The show lasted about an hour. It was mostly fun. It started off with the most popular Beatles songs, which made us think that the more psychedelic numbers will be missing from the show. We were wrong, they just came later. They played in the range of 25-22 songs. I learned a new word at the startup: laserist. That was the Ron’s occupation, the person who created the show live for us. He encouraged us to display our approval when we like something. We and the other 40-50 people in the audience (less than third house) did so.
Three things bothered me. A woman probably made about 40-50 pictures with flash during the show. Every time she shot one it hurt my eyes. I had a hard time resisting the urge to walk over to her and explain that because of the flash all her images will be useless, she’ll get the white inner walls of the dome only. But I managed not to make a scene. Also the chairs were rather uncomfortable. Next morning I walk up with some pain in my neck.
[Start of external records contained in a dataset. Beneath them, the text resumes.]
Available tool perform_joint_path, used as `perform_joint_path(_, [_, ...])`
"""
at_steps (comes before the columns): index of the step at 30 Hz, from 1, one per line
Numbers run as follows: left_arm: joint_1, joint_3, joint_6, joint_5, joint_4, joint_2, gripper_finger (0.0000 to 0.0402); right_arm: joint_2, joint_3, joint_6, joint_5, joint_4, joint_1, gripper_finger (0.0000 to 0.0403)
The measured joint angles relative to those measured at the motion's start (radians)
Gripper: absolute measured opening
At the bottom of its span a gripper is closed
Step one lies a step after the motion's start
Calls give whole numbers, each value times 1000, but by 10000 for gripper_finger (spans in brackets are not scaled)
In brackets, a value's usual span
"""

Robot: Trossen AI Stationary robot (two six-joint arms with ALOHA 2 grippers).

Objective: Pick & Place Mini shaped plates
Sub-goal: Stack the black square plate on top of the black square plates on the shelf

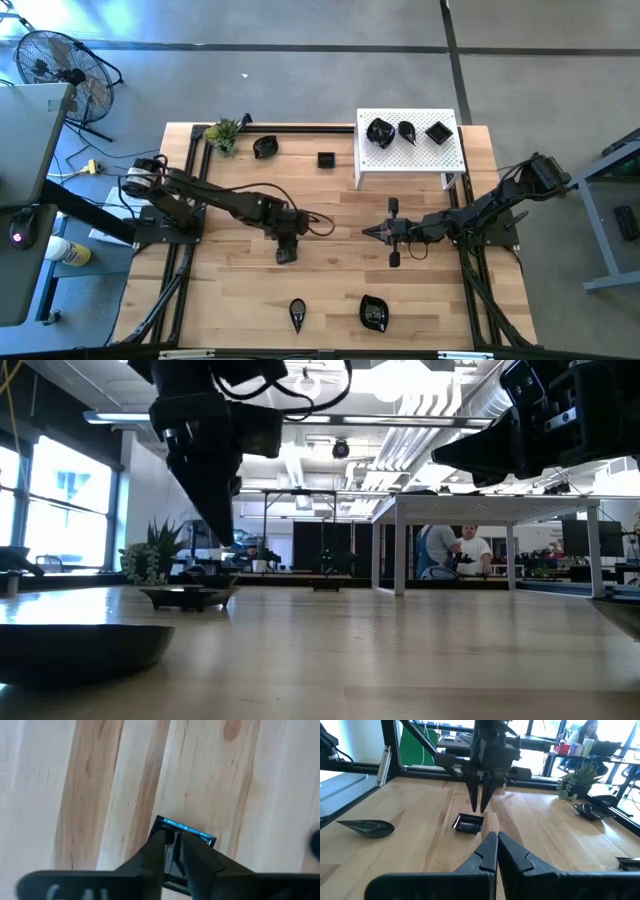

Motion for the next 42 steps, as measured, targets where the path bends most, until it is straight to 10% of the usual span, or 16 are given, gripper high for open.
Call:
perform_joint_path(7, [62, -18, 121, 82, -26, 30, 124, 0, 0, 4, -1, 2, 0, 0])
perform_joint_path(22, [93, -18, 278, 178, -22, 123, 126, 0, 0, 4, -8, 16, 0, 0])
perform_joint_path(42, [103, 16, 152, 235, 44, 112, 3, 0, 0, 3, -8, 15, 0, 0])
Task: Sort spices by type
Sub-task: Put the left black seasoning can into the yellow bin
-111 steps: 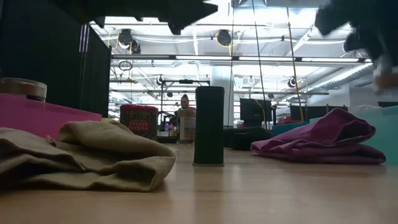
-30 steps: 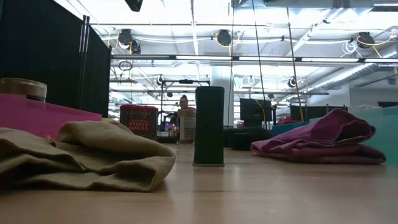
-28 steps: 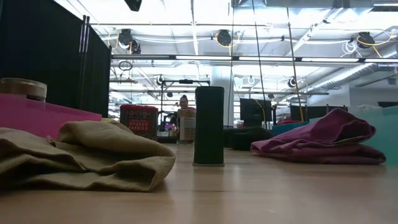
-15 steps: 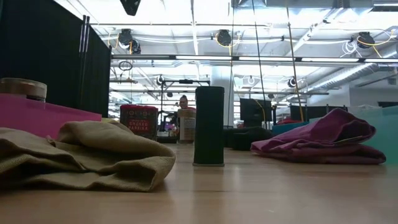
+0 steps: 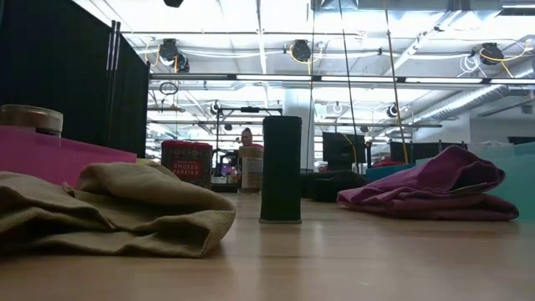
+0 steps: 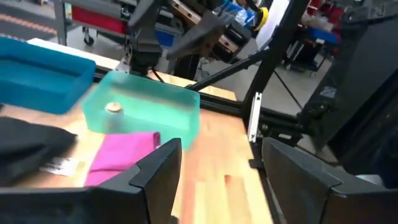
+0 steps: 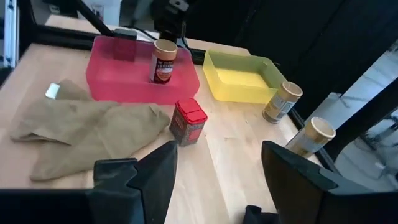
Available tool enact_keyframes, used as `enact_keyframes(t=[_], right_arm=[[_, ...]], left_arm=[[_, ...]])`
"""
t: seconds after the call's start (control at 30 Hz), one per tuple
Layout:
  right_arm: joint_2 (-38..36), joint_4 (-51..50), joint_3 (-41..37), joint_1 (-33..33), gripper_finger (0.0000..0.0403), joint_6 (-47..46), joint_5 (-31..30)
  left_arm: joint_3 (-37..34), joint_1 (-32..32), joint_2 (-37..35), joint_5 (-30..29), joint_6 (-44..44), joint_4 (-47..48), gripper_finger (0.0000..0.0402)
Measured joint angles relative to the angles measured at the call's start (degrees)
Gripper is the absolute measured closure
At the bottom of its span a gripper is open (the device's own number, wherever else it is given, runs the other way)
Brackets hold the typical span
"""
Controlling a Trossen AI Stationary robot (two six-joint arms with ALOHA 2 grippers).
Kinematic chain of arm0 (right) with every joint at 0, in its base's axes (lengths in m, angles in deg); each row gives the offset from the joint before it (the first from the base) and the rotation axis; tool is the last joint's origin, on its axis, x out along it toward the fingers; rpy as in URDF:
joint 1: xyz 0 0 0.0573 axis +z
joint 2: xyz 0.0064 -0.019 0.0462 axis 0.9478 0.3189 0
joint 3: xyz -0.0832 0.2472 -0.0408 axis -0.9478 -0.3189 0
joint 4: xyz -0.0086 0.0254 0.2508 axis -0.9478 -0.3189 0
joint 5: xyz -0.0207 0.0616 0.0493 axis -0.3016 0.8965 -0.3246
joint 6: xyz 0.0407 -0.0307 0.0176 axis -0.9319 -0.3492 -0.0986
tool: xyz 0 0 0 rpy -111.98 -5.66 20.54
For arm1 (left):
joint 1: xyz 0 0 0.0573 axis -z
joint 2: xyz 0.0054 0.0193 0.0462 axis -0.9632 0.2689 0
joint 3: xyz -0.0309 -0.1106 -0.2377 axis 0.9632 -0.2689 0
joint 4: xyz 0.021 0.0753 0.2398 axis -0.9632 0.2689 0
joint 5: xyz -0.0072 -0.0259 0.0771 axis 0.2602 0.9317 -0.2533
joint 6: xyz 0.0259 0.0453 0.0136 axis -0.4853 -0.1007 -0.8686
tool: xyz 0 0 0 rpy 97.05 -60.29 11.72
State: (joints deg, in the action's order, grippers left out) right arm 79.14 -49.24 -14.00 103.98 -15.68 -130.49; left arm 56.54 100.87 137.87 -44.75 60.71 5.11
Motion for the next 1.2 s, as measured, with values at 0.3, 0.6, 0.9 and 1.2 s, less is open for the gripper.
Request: enact_keyframes(t=[0.3, 0.6, 0.9, 1.2], right_arm=[[-0.6, -1.8, 0.0, 2.4, 0.0188, -0.2, 0.5], [-5.4, -9.6, 0.0, 3.2, 0.0188, -12.3, 0.3], [-6.0, -19.8, 0.0, 3.9, 0.0188, -21.8, 0.5], [-6.1, -20.7, 0.0, 3.9, 0.0188, -22.8, 0.5]], left_arm=[[7.3, 3.4, 5.4, -0.9, 2.3, 8.1, 0.0171], [12.3, 3.3, 9.4, -1.2, 11.6, 10.5, 0.0171], [14.2, 3.2, 9.4, -7.4, 20.0, 17.7, 0.0171], [14.2, 2.7, 9.4, -9.1, 24.7, 19.3, 0.0171]])
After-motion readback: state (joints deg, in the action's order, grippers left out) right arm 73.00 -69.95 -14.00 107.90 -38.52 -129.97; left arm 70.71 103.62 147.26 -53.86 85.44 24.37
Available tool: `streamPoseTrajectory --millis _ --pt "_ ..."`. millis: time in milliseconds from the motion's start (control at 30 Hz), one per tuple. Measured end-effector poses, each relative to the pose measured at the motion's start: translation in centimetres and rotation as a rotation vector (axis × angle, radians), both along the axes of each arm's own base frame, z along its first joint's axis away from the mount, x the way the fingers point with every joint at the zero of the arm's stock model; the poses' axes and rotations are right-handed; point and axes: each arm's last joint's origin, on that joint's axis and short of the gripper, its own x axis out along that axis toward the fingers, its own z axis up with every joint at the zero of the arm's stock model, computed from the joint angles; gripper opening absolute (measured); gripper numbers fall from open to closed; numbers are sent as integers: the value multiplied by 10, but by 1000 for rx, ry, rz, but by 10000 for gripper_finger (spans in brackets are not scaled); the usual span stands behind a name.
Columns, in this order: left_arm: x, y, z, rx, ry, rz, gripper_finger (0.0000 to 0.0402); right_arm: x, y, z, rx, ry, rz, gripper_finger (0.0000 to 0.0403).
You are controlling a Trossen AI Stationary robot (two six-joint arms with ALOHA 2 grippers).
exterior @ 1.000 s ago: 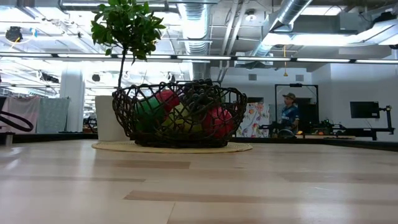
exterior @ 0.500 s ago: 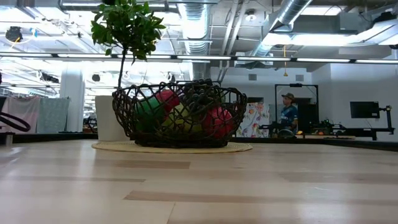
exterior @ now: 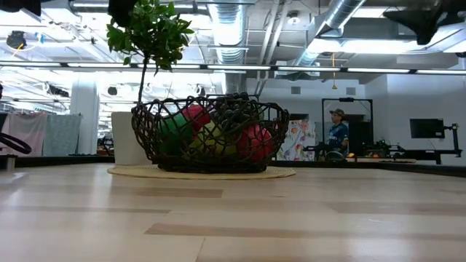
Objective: Build produce basket
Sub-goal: Return to Home Position
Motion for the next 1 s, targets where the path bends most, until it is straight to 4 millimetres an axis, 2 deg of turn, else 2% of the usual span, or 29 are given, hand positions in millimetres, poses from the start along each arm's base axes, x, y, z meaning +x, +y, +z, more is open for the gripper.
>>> streamPoseTrajectory --millis 133,233,300,400,467,633,833,1000 --pt "2 2 -8 -5 14 -1 359 3 1 -8 35 58 4 368" --pt "4 4 -26 -28 38 41 359 12 4 -35 37 176 -36 368" --pt "5 5 -43 -48 39 49 359 14 5 -38 68 157 -41 368" --pt "1 4 -65 -76 -12 28 359 23 8 -57 61 198 -43 368" --pt "-2 4 -78 -88 -55 13 359 27 10 -62 56 188 -37 368" --pt "-11 3 -104 -117 -92 -5 359 38 16 -78 -11 179 72 368" --pt "-11 3 -106 -81 -58 -61 359 42 17 -77 -113 111 144 368" --pt "-17 10 -85 -76 -147 -121 359 35 11 -57 -146 79 123 368"
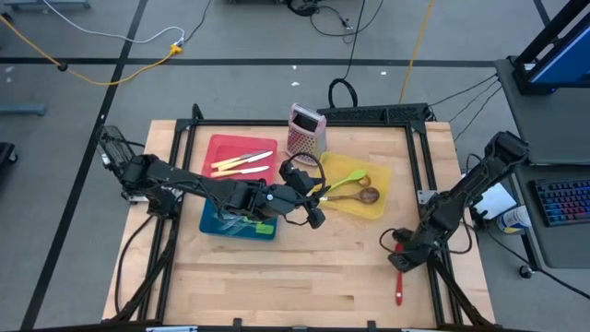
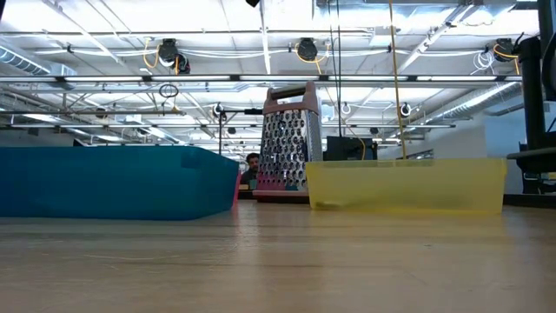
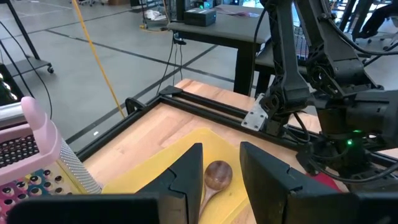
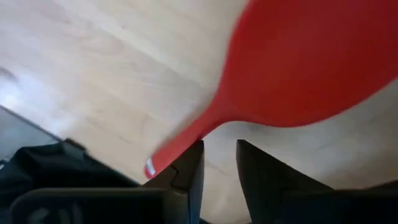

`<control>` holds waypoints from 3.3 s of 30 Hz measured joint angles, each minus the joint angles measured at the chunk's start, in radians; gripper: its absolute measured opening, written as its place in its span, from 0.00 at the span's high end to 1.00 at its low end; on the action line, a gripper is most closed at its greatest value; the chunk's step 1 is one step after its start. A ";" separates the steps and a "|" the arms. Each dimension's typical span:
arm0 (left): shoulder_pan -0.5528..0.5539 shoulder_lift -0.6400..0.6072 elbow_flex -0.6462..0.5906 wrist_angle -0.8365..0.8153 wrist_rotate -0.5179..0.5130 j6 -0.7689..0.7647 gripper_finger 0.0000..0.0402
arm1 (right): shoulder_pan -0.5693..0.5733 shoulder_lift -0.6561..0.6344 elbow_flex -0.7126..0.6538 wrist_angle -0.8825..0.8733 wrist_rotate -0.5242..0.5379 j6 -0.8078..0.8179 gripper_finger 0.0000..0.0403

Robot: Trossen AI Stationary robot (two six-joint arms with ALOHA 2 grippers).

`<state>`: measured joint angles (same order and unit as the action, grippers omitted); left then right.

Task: Pick & Place Kitchen Items
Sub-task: Put the red spoon into the yellow bin

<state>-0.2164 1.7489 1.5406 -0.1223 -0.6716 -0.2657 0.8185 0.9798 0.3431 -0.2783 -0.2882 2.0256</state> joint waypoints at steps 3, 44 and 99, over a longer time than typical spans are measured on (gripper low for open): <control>0.000 0.000 0.000 0.000 0.000 0.000 0.72 | 0.000 0.000 0.000 -0.036 0.005 -0.023 0.75; 0.000 0.000 -0.001 0.000 0.000 0.000 0.72 | -0.045 0.082 0.002 -0.013 0.232 -0.282 0.73; 0.005 0.000 -0.001 -0.302 -0.010 -0.025 0.72 | -0.537 -0.236 -0.009 0.688 0.861 -2.039 0.94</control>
<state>-0.2113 1.7489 1.5398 -0.4240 -0.6811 -0.2909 0.2813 0.7440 0.3342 0.4092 0.5733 -0.0134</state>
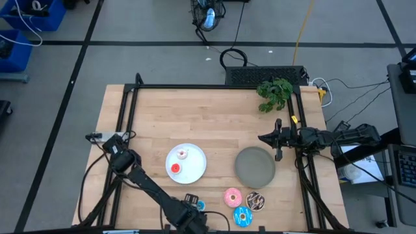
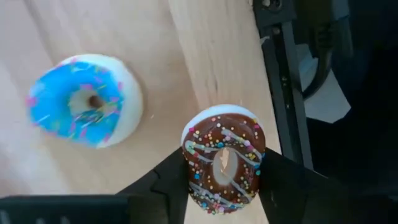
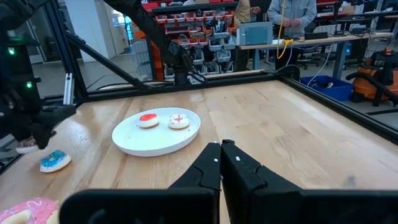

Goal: Pick & Place donuts
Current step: Put the small brown donut on the white plate

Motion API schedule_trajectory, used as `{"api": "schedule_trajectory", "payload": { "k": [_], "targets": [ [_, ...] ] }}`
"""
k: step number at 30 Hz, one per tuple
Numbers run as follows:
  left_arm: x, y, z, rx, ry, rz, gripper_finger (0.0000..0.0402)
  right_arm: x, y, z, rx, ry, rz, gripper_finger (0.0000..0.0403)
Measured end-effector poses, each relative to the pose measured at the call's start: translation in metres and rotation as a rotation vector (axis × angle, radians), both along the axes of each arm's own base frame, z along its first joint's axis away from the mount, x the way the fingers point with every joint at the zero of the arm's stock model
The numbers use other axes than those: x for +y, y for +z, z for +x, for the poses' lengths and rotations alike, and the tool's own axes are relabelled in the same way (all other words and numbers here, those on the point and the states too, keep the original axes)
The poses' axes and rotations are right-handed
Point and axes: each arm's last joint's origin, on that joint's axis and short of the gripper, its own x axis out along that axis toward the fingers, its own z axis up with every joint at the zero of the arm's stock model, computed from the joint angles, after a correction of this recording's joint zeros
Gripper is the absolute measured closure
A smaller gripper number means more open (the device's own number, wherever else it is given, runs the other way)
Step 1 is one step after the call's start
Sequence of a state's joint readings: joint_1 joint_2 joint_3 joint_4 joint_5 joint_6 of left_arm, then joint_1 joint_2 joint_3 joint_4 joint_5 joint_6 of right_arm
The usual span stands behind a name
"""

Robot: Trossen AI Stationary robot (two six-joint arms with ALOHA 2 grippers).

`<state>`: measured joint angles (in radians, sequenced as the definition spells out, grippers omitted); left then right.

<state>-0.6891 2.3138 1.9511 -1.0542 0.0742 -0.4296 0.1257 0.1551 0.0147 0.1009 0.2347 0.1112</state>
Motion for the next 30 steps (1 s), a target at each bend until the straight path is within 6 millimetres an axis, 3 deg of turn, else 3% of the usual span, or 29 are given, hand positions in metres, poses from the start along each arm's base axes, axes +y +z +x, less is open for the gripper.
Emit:
{"api": "schedule_trajectory", "payload": {
  "k": [5,14,17,24,30],
  "targets": [
    [0.007,0.027,-0.002,0.043,0.047,0.072,0.0236,0.000,0.000,0.000,0.000,0.000,0.000,0.0403],
    [0.012,0.093,-0.014,0.039,0.115,0.143,0.0199,0.000,0.000,0.000,0.000,0.000,0.000,0.0403],
    [0.014,0.105,-0.015,0.021,0.132,0.138,0.0198,0.000,0.000,0.000,0.000,0.000,0.001,0.0403],
    [0.028,0.141,-0.026,-0.054,0.102,0.096,0.0224,0.000,-0.001,0.001,0.007,-0.001,0.025,0.0403],
    [0.059,0.181,-0.032,-0.189,0.175,0.101,0.0250,0.000,-0.003,0.002,0.025,-0.002,0.035,0.0403]
  ]
}}
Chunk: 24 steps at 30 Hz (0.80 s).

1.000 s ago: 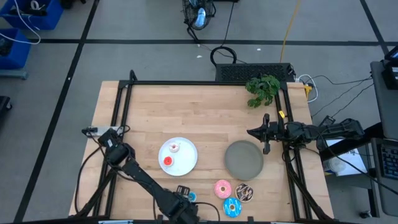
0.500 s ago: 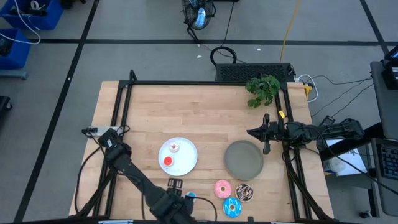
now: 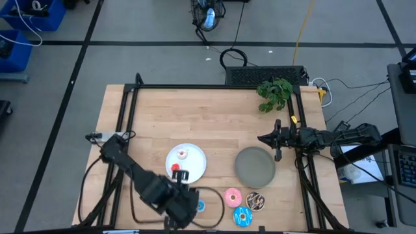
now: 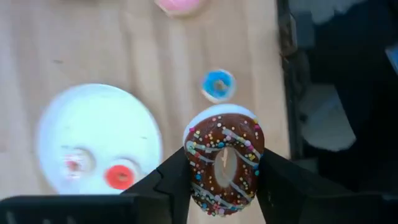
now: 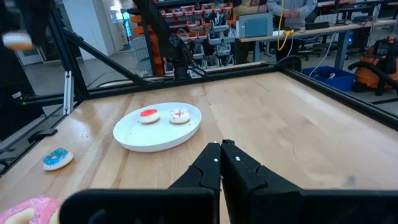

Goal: Pick & Place donuts
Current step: Put the small brown donut on the white plate

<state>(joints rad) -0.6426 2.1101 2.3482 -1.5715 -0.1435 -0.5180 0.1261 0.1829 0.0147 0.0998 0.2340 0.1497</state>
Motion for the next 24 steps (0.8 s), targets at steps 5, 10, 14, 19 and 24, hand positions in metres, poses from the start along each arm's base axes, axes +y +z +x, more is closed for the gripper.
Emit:
{"api": "schedule_trajectory", "payload": {
  "k": [5,10,14,19,24],
  "targets": [
    [0.040,0.025,0.006,-0.083,0.043,0.021,0.0257,0.000,-0.001,0.001,0.014,-0.002,0.019,0.0403],
    [0.083,0.031,0.023,-0.102,0.029,0.083,0.0253,0.000,-0.003,0.002,0.030,-0.004,0.033,0.0403],
    [0.115,0.025,0.036,-0.074,0.027,0.123,0.0253,0.001,-0.005,0.003,0.051,-0.003,0.041,0.0403],
    [0.153,-0.015,0.051,0.090,0.039,0.191,0.0253,0.001,-0.006,0.004,0.064,-0.005,0.057,0.0403],
    [0.168,-0.068,0.061,0.198,-0.039,0.149,0.0251,0.001,-0.006,0.004,0.063,-0.002,0.039,0.0403]
  ]
}}
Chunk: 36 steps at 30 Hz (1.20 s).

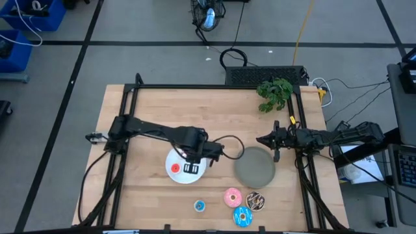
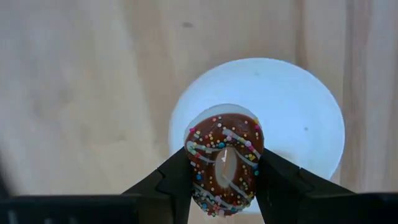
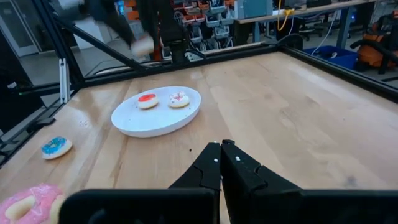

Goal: Pick & Place donuts
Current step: Put the small brown donut on the white plate

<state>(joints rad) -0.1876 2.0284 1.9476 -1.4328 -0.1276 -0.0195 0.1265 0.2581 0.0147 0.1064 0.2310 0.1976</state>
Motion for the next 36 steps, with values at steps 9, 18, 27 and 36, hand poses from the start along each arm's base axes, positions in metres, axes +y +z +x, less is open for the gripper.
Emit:
{"api": "schedule_trajectory", "payload": {
  "k": [9,18,27,36],
  "targets": [
    [-0.003,-0.041,-0.002,-0.025,-0.032,-0.019,0.0241,0.000,0.012,0.001,-0.112,0.006,-0.055,0.0403],
    [0.004,-0.066,-0.012,-0.057,-0.017,-0.040,0.0240,0.000,0.011,0.001,-0.099,0.008,-0.071,0.0403],
    [0.013,-0.091,-0.016,-0.034,0.049,-0.060,0.0240,0.000,0.011,0.001,-0.096,0.005,-0.040,0.0403],
    [0.014,-0.110,-0.027,0.027,0.072,-0.070,0.0240,0.000,0.014,0.001,-0.125,0.005,-0.062,0.0403]
  ]
}}
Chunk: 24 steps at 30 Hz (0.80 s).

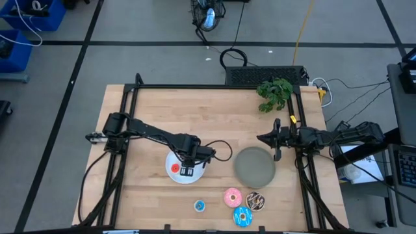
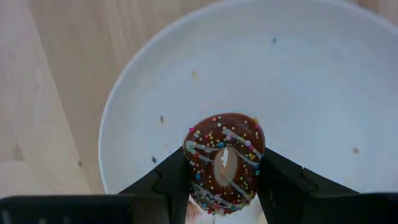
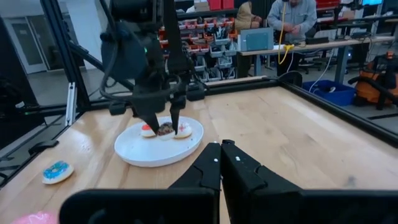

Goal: Pick & Place donuts
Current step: Put the small brown donut on the white plate

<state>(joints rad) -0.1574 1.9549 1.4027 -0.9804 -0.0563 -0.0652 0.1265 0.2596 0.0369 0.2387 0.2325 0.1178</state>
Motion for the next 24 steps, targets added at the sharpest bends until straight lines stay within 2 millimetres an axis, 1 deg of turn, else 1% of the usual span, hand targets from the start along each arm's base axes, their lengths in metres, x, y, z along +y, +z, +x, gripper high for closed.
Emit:
{"api": "schedule_trajectory", "payload": {
  "k": [24],
  "targets": [
    [0.0012,-0.0008,0.0042,-0.040,0.003,-0.011,0.0240,0.0000,0.0018,0.0001,-0.018,0.001,-0.005,0.0403]
  ]
}}
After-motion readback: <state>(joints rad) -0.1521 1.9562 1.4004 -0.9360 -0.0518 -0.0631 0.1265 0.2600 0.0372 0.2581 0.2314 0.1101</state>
I kept shifting my position, but never found a good one. Some people in the line were holding pillows. It turned out the middle of the room had no chairs and they could just lie down and watch the show from horizontal position. I am sure they had much better time then we did. Finally in the second half of the show the smog machine was on quite often. The laser made great effects on them, but my nose and lungs did not have to like what my eyes did. These effects made me think of the futuristic concert scene of Breaking Glass, where the singer was playing with her hands and body with similar straight laser lines in a smoky venue.
Now that the negative aspects are out of the way I can honestly say I had a good time. The laser show was fun. The abstract segments evoked all sorts of associations in me. It reminded me of the first drawings I tried to make on my Commodore 86 using mathematics. They were black and white and mostly static, unless you count it as animation how the slow computer drew them line by line. But they were similar to these fast moving and colorful plethora of images. A lot of the motifs were reminiscent of the image that I am familiar with from the Meru Foundations’ work on Hebrew alphabet. Here is the 2D representation of their three+ dimensional theory.

Several stories were also shown, including one base on the Yellow submarine, another one for the “I am the egg-man” theme. But my favorite one was about an owl that befriends a worm, plants flowers and eventually learns to fly as she helps other little birds. The closing song was “Happy birthday”, with cartoon characters dancing and spanking each other. (Incidentally this is how I had to learn the tradition of getting spanked on one’s b-day as many times as many years s/he reached. How barbarous. Think of those poor fragile centenarians.)
That wraps up my memories of the good evening. I don’t remember much, because I practically fall asleep in the car on the way home. Fortunately it was not me who was driving. I suspect I might have dozed off during the show for a few seconds too.